There used to be an American sense of comfort in transformation, in change, in the pendulum's eternal swing. It was an American certainty: Even if the present is dreary and gray, there would still be the future, and the future would be bright.
But there was more than that -- this age-old American attitude that anyone can take charge of their destiny at any time. If you don't like your job, you just quit. If you don't like the East Coast, you move out west. You thought George W. Bush was the worst president since 1945? No worries -- there are term limits, after all, and a Barack Obama can always come along.
Such was the thinking of millions of people in the United States -- even among political scientists and historians. It was perhaps a childish view -- the idea that opportunity would always be there because lasting failure and destruction was something that could only happen elsewhere. A Germany that triggered and lost World War II is incapable of that kind of thinking. But for an America that has long been pleased with itself, optimism about life was the default setting.
The fear, though, is new. Fear of social decline, of all things foreign and even of progress.
So, too, are the errors, and there have been far too many of them.
How, for example, could the Democratic Party have allowed itself to arrive at this level of dependency on the Clintons -- how could it have slumped into such dynastic thinking? Everyone in the party knows that Hillary Clinton was strong in her campaign against Obama eight years ago -- and they know that she is no longer strong today. Instead, she's frozen, someone who has been around for what feels like an eternity. She still doesn't grasp her 2008 defeat and this time wants to prevail in her aspiration. It is reckless for a party to push through a weak candidate purely out of principle. And how sad it is that few are still speaking of this wonderful goal, of finally -- after 43 men -- shattering possibly the last remaining glass ceiling by electing the first female president. There is no more passion or lightness in the Clinton camp -- just panic, fear that the most absurd opponent seen in the past 100 years cannot be defeated.
How could the entire country have allowed the democracy for which it stands to fall into this degree of decline? Years ago, two ranting men emerged at the margins of society with a format called "talk radio": Rush Limbaugh and Glenn Beck. Americans have always been addicted to entertainment and that helped allow these two stars to enter the mainstream. And little by little, mainstream society began resembling them. Hateful. Self-righteous. Intolerant. Frightened. Loud. And disdainful of all that seemed too distant: education, ideas, industriousness. The US became a dysfunctional country that was no longer capable of debate, barely capable of making or sticking to decisions and one that had lost that which had once been its source of strength -- and it found nothing new to replace it, at least nothing novel and good. Were this a company, the diagnosis would be as follows: management has abandoned the core brand and botched the restructuring process; bankruptcy is around the corner.

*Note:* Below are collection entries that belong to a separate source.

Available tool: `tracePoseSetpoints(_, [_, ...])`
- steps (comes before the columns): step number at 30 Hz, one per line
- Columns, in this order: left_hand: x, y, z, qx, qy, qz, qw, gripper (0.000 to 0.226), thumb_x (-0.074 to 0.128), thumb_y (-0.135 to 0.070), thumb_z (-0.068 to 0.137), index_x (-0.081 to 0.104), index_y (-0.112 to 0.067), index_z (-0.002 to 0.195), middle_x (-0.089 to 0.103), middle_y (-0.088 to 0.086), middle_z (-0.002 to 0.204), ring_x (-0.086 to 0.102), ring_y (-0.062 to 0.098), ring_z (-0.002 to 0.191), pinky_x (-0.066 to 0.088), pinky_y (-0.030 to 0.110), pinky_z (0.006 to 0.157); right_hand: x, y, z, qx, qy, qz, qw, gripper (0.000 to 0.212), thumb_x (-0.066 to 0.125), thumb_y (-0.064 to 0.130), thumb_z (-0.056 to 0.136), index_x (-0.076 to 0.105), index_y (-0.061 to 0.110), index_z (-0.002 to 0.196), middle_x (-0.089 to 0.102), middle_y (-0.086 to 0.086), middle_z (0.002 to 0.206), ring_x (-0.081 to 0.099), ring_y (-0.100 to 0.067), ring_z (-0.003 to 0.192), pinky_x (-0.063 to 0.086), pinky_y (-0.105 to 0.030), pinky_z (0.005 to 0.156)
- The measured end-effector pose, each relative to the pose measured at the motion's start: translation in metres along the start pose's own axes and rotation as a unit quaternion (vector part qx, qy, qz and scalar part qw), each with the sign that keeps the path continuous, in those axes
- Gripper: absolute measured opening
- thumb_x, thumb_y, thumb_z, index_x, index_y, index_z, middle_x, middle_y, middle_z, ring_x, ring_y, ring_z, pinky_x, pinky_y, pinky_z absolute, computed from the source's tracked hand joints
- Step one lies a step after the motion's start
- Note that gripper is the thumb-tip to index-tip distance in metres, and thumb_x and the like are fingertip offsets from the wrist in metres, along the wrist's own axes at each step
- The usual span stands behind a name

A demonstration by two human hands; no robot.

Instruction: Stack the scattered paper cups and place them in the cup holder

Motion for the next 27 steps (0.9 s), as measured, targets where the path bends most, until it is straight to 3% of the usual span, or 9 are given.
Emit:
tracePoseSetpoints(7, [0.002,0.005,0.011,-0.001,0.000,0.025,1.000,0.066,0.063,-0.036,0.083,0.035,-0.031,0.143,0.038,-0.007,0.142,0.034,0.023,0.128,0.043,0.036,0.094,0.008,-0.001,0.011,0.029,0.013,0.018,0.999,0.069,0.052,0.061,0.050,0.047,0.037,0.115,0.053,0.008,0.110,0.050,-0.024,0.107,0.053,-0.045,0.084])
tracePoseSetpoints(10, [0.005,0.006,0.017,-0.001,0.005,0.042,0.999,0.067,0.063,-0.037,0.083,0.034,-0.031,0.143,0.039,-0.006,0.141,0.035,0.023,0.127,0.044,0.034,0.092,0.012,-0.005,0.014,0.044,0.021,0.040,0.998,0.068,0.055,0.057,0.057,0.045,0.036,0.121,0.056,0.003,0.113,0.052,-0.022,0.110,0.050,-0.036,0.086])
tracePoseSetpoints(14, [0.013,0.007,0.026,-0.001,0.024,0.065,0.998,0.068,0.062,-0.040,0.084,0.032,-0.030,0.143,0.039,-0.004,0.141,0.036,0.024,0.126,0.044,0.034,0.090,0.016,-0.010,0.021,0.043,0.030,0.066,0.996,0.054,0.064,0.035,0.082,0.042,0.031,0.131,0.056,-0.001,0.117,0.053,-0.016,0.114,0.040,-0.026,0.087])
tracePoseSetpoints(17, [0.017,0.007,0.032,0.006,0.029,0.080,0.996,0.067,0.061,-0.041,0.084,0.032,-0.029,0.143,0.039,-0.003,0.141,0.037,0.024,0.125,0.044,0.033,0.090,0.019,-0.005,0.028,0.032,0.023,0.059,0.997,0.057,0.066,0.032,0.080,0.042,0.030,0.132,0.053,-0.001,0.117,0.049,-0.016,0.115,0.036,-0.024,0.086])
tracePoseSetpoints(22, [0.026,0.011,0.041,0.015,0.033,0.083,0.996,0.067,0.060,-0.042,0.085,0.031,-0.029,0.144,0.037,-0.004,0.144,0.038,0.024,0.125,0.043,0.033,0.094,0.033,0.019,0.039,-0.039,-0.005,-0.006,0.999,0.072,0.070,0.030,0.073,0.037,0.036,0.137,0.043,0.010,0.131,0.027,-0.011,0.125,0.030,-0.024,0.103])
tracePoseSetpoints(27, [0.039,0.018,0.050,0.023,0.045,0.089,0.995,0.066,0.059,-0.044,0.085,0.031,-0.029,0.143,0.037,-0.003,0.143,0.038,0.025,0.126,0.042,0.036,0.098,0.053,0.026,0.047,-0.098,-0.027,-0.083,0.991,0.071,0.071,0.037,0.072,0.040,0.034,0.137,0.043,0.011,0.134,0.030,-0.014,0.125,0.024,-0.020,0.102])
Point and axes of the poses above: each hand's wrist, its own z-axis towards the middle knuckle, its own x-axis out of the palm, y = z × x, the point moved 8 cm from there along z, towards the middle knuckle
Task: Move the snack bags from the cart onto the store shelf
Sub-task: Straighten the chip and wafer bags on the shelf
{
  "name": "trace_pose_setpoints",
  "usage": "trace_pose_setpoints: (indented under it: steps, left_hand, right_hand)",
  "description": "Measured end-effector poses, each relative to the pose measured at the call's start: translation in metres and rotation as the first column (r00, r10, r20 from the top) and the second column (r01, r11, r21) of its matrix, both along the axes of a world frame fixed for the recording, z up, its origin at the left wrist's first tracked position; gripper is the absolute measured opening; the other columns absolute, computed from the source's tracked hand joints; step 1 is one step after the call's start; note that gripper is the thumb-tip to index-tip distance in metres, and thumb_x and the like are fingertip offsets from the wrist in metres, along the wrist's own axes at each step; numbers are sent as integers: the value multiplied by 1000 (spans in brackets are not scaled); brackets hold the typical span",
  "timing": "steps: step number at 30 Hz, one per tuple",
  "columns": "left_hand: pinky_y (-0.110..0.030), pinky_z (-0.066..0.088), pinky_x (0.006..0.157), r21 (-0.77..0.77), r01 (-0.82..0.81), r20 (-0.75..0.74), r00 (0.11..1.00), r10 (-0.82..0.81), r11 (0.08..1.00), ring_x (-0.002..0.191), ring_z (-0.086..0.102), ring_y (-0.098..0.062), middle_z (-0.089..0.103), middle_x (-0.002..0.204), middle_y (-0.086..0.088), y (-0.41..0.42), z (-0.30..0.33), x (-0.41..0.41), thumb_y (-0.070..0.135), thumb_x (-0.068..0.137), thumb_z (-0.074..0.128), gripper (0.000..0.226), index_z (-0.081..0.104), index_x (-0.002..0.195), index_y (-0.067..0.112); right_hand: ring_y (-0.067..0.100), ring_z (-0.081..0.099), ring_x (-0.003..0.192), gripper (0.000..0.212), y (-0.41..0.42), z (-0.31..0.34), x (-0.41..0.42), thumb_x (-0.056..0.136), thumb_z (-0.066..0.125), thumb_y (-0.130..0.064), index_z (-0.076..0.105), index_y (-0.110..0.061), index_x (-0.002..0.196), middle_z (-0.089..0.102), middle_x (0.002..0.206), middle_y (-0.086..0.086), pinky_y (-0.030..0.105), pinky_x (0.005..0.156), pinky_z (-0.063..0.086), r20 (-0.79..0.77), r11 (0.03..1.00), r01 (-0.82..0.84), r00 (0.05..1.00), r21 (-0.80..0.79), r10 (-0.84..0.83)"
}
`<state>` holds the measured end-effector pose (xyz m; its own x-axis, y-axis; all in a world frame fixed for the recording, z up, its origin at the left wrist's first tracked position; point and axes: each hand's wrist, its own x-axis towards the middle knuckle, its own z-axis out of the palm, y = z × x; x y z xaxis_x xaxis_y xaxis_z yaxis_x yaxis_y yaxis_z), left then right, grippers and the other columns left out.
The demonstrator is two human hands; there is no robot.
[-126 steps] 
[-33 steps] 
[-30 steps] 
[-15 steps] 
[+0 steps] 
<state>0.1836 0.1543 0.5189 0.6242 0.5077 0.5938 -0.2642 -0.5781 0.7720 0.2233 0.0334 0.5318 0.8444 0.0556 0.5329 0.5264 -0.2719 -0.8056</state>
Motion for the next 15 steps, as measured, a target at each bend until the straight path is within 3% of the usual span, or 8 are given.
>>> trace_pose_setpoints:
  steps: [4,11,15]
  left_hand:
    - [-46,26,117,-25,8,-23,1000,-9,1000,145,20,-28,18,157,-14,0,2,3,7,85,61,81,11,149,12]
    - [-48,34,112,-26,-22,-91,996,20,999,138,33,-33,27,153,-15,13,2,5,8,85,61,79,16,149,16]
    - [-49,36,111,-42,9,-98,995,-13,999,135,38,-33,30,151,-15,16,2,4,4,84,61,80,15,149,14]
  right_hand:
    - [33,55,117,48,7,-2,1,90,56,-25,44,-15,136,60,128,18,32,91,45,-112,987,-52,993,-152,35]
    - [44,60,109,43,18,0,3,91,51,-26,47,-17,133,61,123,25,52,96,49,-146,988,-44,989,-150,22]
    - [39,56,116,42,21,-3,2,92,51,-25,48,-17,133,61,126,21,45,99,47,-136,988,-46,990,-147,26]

The article you are reading originally appeared in German in issue 45/2016 (November 5, 2016) of DER SPIEGEL.
The entire American democracy has also become an endless show, because CNN and other broadcasters are thirsty for breaking news every hour to ensure good ratings and advertising. Even lies pay off and are thus desired -- the result being that, after 18 months of campaigning, 50 percent of those eligible to vote, 100 million people, still do not know today where Trump and Clinton stand on policy. Instead, people scream "Lock Her Up" and "Build the Wall" as soon as Trump takes the stage. Good politicians don't play along with such nonsense.
And no, it's hardly worth saying anything more about the man. How could the Republicans ever have elevated a candidate like Trump to their throne, one so self-absorbed, so misogynistic, so racist and so unqualified? At the very least, the Republican Party has earned its own downfall.
On Tuesday, voting will finally be complete, but there will be no solace -- only, we can hope, the lesser of two evils. Things won't automatically return to normal. Indeed, the American pendulum theory was always naïve because history never starts over from scratch. The 2000 election, decided by the Supreme Court, gave us George W. Bush who, after Sept. 11, attacked Afghanistan and later Iraq, leading to the destabilization of the Middle East, the fall of Libya, Iraq and Syria, to Islamic State, to Turkish and Egyptian dictatorships, to the refugee crisis, Brexit, Marine Le Pen, Nigel Farage, Frauke Petry and Trump, to the weakening of America and Europe. To the weakening of the West and liberal democracy.
The relationship between these events is not causal, of course. But elections and political action have consequences, as we in Germany well know. And the same could happen in America -- it could commit one irreversible error too many.